> ASSIGNED TASK
Print the whole listing exactly.

=== Begin Enclosure ===

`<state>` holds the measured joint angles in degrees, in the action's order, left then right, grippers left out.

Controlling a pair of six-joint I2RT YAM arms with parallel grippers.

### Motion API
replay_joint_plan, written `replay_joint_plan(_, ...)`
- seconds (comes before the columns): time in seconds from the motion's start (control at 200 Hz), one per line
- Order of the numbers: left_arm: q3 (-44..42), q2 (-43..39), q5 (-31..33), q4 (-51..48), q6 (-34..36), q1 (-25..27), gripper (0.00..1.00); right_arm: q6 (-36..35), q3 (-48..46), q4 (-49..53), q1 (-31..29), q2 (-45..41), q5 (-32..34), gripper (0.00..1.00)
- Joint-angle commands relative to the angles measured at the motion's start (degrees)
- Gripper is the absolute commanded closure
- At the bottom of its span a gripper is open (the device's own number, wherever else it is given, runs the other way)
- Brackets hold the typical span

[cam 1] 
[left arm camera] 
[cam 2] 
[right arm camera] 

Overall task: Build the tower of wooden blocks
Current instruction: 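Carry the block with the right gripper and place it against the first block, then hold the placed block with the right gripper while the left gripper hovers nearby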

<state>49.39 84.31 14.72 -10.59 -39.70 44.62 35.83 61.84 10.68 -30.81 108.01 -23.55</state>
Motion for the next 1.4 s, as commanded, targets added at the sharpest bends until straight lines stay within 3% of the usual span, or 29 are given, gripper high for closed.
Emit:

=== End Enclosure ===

> ANSWER SECTION
`<state>` holds the measured joint angles in degrees, in the action's order, left then right, grippers left out.

Controlling a pair of six-joint I2RT YAM arms with parallel grippers.

### Motion API
replay_joint_plan, written `replay_joint_plan(_, ...)`
- seconds (comes before the columns): time in seconds from the motion's start (control at 200 Hz), one per line
- Order of the numbers: left_arm: q3 (-44..42), q2 (-43..39), q5 (-31..33), q4 (-51..48), q6 (-34..36), q1 (-25..27), gripper (0.00..1.00); right_arm: q6 (-36..35), q3 (-48..46), q4 (-49..53), q1 (-31..29), q2 (-45..41), q5 (-32..34), gripper (0.00..1.00)
- Joint-angle commands relative to the angles measured at the motion's start (degrees)
- Gripper is the absolute commanded closure
- At the bottom of its span a gripper is open (the device's own number, wherever else it is given, runs the other way)
- Brackets hold the typical span

[cam 1] 
[left arm camera] 
[cam 2] 
[right arm camera] 

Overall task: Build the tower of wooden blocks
Current instruction: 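Carry the block with the right gripper and place it against the first block, then hold the placed block with the right gripper while the left gripper hovers nearby
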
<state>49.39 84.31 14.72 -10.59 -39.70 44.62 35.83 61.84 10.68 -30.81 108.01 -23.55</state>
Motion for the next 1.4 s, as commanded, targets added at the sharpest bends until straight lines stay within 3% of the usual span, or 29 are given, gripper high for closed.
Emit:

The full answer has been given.